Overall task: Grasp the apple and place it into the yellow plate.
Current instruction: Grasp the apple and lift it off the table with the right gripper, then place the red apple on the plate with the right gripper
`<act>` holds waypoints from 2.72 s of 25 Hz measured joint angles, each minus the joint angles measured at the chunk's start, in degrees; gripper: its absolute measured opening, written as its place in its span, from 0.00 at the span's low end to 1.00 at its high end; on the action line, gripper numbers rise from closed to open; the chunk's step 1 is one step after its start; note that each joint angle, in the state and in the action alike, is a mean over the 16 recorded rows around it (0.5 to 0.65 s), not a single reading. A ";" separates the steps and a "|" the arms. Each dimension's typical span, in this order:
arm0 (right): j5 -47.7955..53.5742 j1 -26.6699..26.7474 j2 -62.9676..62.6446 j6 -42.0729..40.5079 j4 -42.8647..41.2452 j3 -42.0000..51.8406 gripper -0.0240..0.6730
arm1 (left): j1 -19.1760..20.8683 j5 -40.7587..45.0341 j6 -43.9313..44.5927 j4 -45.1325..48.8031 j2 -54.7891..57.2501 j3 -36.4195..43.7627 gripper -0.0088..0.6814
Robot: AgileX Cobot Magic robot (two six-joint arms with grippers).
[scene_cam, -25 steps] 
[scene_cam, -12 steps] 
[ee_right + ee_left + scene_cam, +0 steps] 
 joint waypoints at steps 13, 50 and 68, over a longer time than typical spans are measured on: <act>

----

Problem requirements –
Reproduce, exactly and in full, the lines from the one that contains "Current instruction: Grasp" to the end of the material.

Problem solution –
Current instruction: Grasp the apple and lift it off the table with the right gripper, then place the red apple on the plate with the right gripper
`<act>` holds waypoints from 2.72 s of 25 Hz measured joint angles, each minus the joint angles measured at the chunk's start, in degrees; gripper: its absolute measured opening, written as its place in its span, from 0.00 at the span's low end to 1.00 at its high end; on the action line, gripper numbers rise from closed to open; the chunk's step 1 is one step after its start; note that each joint angle, in the state and in the action alike, is a mean over the 16 recorded rows around it (0.5 to 0.65 s), not a single reading. A ";" separates the steps and a "|" the arms. Each dimension's typical span, in this order:
arm0 (right): j5 -47.7955..53.5742 j1 -26.6699..26.7474 j2 -62.9676..62.6446 j6 -42.0729..40.5079 j4 -42.8647..41.2452 j3 -42.0000..51.8406 gripper -0.0240..0.6730
arm1 (left): j1 -19.1760..20.8683 j5 -40.7587..45.0341 j6 -43.9313..44.5927 j4 -45.1325..48.8031 j2 -54.7891..57.2501 j3 -36.4195..43.7627 gripper -0.0088..0.6814
Robot: AgileX Cobot Magic robot (two six-joint arms with grippers).
[scene_cam, -25 steps] 
[scene_cam, -12 steps] 
[ee_right + ee_left + scene_cam, +0 steps] 
 joint waypoints at steps 13, 50 and 68, over a longer time than typical spans are measured on: <act>

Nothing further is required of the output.